Thu, September 5, 4:00 to 5:30pm, Loews Philadelphia Hotel, Washington C

Abstract

Since the rise of the Populist Radical Right (PRR) in the 2010s, scholars have focused racism, ethnonationalism, and xenophobia. Yet Evangelical and Catholic nationalism formed a crucial element of the PRR in the US, Spain, and Brazil, among others, even when PRR did not appear to follow the moral commitments of these ethos. Radical right populists like Trump, Bolsonaro, Meloni, and Orbán frequently invoke religiously tinged concepts like gender ideology and anti-trans panic despite lacking strong ties to religious organizations or movements. And it remains unclear how typically insular religious communities overcome their suspicion of outsiders to work with other radical right currents (e.g. ethnonationalism) who may not share their views and practices.

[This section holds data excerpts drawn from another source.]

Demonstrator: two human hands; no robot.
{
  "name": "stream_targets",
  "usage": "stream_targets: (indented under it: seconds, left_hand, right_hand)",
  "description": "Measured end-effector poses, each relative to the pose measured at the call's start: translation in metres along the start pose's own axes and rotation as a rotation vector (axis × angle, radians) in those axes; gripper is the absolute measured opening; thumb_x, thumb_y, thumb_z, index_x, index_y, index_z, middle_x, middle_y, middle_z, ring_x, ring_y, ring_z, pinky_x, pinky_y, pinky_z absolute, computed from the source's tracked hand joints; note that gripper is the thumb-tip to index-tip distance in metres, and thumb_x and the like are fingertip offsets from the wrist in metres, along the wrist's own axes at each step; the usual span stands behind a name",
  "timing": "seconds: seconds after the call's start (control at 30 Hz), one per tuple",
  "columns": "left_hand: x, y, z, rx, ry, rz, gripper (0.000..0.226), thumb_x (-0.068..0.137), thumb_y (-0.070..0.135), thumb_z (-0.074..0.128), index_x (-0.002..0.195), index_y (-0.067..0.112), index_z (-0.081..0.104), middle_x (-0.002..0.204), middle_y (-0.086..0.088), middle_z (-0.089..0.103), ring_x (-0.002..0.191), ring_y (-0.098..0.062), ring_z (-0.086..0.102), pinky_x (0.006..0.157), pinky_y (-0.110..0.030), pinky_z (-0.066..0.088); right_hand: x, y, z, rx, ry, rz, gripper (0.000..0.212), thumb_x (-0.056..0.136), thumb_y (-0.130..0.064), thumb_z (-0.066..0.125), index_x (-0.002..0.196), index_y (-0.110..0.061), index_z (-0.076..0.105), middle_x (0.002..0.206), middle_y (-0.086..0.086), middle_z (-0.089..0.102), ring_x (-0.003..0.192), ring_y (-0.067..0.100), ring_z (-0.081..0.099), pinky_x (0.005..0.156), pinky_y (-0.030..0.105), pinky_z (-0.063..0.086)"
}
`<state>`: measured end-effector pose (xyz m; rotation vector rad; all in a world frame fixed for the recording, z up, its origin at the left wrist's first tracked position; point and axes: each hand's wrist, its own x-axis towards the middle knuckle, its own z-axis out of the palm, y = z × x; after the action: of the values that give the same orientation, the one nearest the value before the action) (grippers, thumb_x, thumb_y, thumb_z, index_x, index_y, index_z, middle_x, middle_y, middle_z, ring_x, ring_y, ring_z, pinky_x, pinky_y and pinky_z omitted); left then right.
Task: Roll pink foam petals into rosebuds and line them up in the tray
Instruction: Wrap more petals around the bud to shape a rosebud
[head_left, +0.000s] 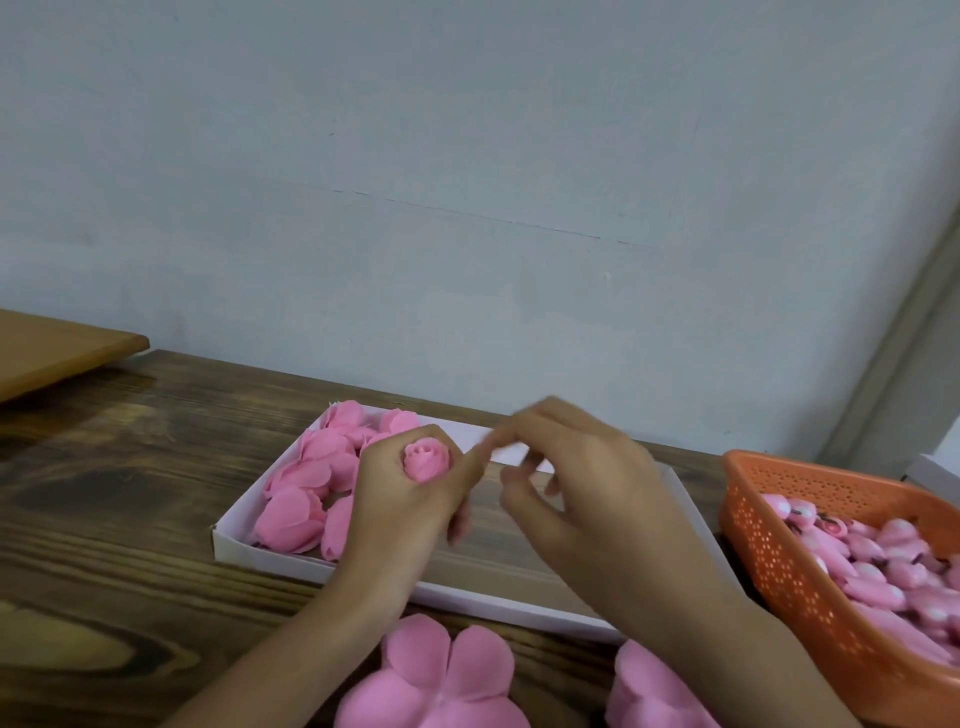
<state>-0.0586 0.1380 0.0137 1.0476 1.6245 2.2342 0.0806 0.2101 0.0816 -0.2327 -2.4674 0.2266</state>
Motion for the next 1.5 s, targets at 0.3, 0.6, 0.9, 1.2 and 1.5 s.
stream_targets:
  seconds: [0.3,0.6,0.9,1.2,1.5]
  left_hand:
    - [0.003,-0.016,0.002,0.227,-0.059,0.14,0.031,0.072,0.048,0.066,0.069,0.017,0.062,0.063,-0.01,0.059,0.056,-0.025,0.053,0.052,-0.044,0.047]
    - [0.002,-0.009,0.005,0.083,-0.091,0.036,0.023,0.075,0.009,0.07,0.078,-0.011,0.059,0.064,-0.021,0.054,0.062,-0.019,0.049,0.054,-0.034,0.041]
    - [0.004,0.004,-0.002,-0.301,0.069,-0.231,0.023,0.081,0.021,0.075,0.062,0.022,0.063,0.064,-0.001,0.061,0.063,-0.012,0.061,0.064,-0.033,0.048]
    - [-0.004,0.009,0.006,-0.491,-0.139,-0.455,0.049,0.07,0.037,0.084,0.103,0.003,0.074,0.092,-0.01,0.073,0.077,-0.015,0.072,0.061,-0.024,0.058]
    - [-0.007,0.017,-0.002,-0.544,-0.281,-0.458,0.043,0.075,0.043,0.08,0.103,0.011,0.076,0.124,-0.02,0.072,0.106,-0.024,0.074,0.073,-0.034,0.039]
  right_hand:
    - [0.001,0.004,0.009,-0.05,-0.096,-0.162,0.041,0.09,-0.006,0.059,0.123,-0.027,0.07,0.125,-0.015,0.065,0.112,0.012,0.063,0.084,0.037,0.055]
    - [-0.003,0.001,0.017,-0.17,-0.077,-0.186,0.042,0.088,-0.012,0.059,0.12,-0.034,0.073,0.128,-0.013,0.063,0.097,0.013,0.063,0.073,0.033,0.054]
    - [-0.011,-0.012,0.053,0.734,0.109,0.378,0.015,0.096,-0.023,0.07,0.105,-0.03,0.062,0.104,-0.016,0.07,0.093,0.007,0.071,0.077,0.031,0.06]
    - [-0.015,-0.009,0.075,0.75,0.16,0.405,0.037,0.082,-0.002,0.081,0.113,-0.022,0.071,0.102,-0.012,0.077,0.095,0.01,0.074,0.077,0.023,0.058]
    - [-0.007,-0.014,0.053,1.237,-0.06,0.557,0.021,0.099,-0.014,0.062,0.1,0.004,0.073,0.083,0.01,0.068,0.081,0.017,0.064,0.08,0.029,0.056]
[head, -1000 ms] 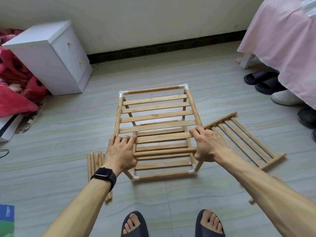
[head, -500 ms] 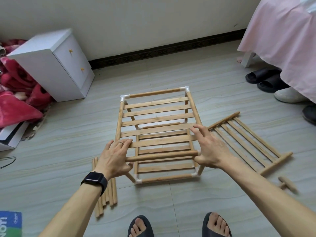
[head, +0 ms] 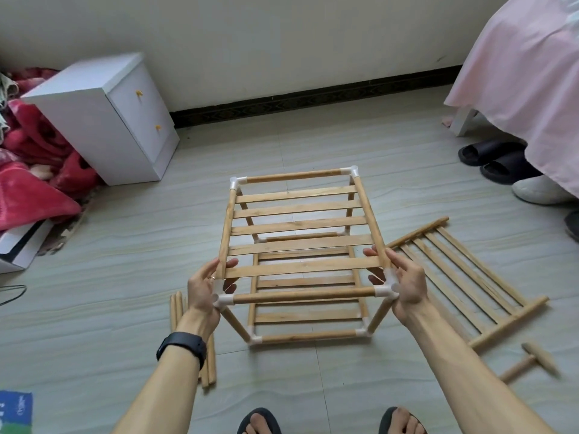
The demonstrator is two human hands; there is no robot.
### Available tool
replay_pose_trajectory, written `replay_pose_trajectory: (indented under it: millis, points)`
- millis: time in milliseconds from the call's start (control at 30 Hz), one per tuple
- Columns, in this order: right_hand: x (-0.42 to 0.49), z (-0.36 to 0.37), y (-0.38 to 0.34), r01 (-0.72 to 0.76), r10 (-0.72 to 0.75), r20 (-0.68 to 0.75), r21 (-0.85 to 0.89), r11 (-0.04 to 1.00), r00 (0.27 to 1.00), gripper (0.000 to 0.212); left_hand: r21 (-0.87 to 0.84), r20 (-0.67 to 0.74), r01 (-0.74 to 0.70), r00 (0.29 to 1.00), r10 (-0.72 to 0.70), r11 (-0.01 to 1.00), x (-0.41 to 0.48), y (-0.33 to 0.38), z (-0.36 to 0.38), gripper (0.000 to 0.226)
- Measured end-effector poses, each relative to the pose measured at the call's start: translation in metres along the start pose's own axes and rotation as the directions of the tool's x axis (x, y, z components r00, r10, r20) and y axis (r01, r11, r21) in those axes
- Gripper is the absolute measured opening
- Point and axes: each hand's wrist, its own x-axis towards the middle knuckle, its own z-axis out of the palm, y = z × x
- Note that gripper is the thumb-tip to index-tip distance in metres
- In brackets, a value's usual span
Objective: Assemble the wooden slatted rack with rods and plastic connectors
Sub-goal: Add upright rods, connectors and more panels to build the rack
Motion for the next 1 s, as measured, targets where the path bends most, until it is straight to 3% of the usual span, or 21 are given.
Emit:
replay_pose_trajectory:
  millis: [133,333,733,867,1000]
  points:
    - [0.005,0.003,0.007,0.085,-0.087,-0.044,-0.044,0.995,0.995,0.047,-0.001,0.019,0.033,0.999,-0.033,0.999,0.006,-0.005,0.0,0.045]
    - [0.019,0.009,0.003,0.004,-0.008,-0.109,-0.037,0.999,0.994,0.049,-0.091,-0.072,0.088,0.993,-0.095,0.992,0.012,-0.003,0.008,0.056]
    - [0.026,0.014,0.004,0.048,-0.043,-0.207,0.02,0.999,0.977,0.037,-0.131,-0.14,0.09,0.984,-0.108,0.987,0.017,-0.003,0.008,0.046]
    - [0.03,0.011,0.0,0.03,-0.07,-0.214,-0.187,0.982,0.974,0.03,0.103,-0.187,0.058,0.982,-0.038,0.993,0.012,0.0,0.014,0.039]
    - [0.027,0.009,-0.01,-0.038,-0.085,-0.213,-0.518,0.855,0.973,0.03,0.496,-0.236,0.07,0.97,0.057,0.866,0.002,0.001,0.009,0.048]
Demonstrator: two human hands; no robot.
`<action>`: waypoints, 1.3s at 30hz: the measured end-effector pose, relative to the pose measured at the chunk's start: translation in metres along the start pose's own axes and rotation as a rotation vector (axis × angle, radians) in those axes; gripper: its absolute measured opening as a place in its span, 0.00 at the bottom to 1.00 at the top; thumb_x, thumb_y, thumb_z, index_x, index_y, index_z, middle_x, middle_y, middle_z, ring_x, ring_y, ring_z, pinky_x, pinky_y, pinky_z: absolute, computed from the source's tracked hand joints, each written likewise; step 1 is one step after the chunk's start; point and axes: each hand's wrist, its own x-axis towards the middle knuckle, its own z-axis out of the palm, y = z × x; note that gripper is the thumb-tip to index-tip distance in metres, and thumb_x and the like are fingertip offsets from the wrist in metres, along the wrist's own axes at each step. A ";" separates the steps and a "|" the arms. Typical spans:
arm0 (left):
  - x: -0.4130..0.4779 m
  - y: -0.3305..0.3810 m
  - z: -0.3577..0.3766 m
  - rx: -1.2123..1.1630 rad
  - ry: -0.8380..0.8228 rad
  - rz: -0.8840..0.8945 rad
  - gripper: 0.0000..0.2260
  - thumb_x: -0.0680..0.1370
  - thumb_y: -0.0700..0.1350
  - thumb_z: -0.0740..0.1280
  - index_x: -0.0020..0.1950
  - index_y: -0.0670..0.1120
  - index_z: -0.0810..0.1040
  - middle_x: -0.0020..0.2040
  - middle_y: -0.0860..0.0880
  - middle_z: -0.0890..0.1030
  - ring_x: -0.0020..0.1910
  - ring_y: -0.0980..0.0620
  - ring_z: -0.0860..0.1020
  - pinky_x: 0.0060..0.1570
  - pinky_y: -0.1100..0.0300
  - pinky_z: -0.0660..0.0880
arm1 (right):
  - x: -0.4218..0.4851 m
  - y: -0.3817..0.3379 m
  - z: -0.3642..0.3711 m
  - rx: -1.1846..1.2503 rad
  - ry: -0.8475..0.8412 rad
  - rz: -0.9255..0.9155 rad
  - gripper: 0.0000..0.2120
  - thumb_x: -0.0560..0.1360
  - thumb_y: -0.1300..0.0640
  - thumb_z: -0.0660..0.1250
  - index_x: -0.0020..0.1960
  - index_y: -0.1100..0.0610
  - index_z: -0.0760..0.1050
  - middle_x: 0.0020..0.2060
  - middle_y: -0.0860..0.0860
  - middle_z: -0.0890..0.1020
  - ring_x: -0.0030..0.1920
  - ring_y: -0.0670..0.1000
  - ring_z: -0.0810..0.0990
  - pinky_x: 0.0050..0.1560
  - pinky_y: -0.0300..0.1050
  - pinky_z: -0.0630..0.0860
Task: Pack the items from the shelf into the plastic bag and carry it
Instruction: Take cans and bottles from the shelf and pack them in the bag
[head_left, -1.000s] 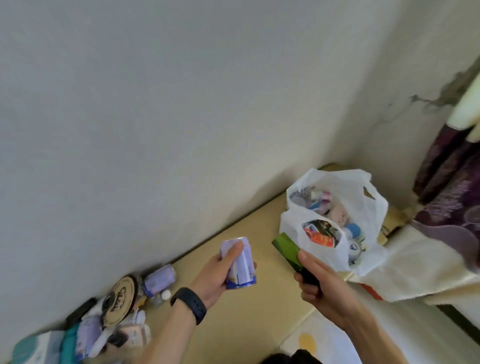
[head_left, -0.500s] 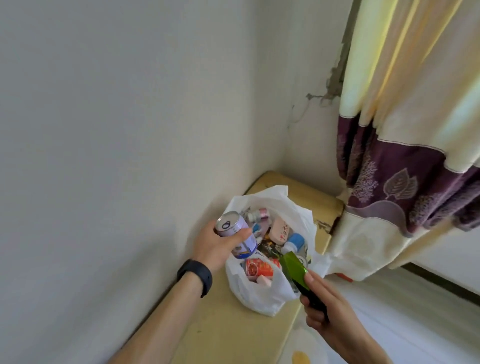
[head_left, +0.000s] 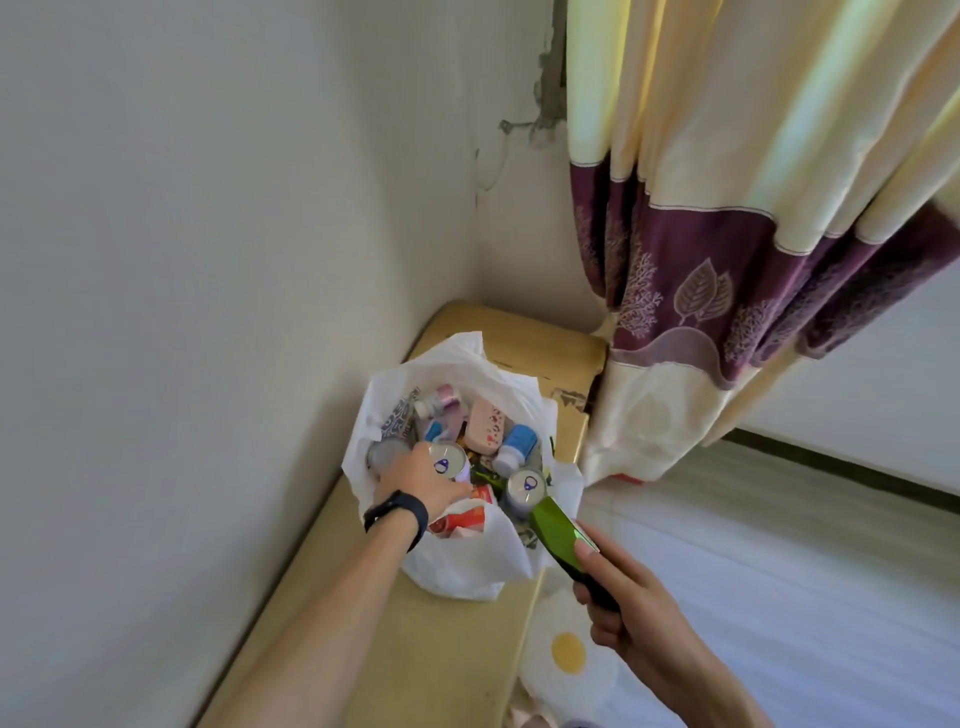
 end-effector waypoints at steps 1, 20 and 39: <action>0.001 0.002 0.003 -0.037 0.007 -0.004 0.25 0.58 0.63 0.72 0.48 0.51 0.76 0.39 0.54 0.80 0.39 0.51 0.79 0.35 0.58 0.77 | 0.000 0.002 -0.002 -0.021 0.002 0.007 0.19 0.70 0.44 0.70 0.61 0.40 0.81 0.34 0.53 0.71 0.32 0.50 0.55 0.35 0.45 0.52; -0.128 -0.040 -0.003 0.722 -0.343 0.290 0.25 0.72 0.65 0.66 0.63 0.52 0.73 0.55 0.47 0.80 0.53 0.43 0.79 0.45 0.54 0.72 | 0.063 -0.006 0.001 -1.052 0.127 -0.126 0.26 0.74 0.38 0.67 0.71 0.40 0.70 0.52 0.47 0.83 0.47 0.49 0.83 0.44 0.44 0.77; -0.175 0.013 -0.025 0.500 -0.065 0.454 0.08 0.80 0.46 0.61 0.54 0.51 0.80 0.51 0.47 0.81 0.53 0.43 0.77 0.54 0.52 0.69 | 0.138 0.016 0.046 -1.838 -0.156 -0.212 0.16 0.78 0.52 0.59 0.65 0.51 0.71 0.53 0.56 0.82 0.51 0.58 0.82 0.48 0.49 0.78</action>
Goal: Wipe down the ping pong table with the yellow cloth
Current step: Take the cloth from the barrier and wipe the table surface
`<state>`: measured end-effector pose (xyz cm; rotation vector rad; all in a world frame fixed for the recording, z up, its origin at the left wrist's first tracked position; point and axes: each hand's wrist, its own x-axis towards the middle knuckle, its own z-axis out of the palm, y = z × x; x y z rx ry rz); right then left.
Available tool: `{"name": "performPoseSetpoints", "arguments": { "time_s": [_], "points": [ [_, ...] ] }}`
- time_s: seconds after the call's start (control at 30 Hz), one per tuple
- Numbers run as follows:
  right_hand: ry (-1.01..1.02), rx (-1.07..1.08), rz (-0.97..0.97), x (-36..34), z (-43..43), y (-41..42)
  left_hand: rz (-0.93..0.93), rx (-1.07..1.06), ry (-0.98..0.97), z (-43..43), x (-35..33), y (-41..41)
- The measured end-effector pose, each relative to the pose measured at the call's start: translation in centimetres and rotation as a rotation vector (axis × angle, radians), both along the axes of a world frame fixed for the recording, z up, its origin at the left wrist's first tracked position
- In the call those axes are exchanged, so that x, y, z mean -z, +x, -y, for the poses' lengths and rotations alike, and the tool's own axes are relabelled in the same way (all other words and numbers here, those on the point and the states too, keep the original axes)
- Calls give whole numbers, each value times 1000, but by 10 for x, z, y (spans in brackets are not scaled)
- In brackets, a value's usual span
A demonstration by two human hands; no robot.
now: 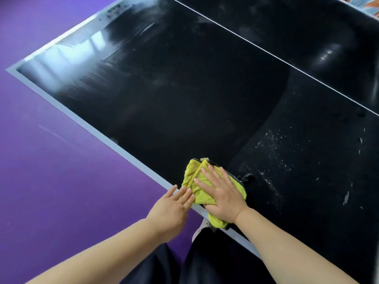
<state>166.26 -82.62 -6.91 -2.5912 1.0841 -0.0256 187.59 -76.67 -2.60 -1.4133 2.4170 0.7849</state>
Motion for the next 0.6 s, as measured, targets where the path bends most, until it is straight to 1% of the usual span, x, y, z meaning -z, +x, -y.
{"name": "performPoseSetpoints", "arguments": {
  "time_s": [0.1,0.23,0.3,0.43,0.6],
  "points": [
    [8,-54,15,2,27,-26,13,45,-9,17,-1,-26],
    [-21,-151,7,5,81,-59,39,56,-24,56,-1,-61],
    [-20,-160,2,6,111,-77,58,50,-35,82,-1,-82],
    [-20,-110,0,5,175,-112,68,53,-71,146,2,-121],
    [-58,37,-11,8,255,-156,79,61,-120,242,10,-169]
  ]
}}
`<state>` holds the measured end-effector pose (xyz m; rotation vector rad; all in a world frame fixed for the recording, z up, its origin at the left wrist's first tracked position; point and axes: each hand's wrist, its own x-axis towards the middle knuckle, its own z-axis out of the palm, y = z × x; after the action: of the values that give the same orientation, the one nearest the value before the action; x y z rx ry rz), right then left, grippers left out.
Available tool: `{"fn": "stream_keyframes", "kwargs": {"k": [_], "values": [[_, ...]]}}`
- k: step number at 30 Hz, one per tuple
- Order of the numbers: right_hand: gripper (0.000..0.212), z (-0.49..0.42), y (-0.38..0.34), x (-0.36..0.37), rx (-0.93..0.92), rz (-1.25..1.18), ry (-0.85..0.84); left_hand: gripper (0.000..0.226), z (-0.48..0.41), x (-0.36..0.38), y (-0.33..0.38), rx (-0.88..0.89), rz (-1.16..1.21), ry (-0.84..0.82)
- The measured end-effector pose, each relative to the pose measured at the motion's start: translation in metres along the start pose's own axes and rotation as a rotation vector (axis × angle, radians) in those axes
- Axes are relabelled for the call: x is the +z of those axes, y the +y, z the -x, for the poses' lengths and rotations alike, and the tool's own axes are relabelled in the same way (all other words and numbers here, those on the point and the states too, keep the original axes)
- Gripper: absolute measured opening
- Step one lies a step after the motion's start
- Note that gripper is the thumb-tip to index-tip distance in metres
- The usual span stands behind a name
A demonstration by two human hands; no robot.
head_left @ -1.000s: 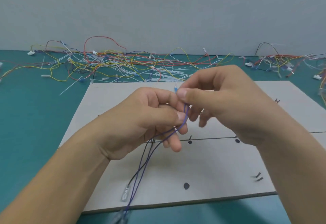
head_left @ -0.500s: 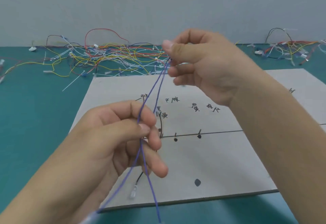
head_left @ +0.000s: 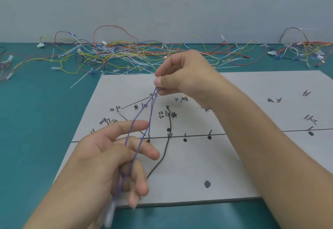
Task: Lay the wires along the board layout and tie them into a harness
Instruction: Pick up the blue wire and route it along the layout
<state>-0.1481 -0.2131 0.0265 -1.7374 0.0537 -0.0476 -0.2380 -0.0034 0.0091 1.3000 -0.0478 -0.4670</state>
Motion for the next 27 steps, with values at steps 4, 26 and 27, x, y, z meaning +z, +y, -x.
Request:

In this paper, I present a new conceptual schema of radical right religious politics. It divides religious political narratives and ideologies into four separate (but not mutually exclusive) currents: conservatism, dogmatism, nationalism, and populism. Conservatives are not necessarily motivated by religion but by resistance to change, which may including opposing challenging religiously-inspired traditional norms. Dogmatists are committed members of right-leaning churches and thus open to populists on shared policy grounds, but their insularity, distrust, and puritanism limits their ability to participate in broader radical right movements. Nationalists lack the insularity of dogmatists because they are driven to impose religious values through state policy, but they share fervent doctrinal commitments that create similar difficulties with movement politics. Finally populists are those who believe that elites have been coopted by a stateless cabal that seeks to undermine national unity through the spreading of divisive ideas (e.g. critical race theory, gender ideology) and thus better dominate the “true people” of the country.
Of the four, I argue that populism is central (and as of yet understudied) to understanding the intersection of religious and radical right politics because only the populist current allows for the participation in a broader radical right populist movement. By focusing attention on identifiable (if fictional) hostile agents, it allows populism’s “us vs. them” mentality to demote concerns about conformity or purity and keep individuals with amenable attitudes motivated and active. I use an original observational survey to test this schema. The paper also introduces observable implications of the approach and suggests future lines of inquiry based on them.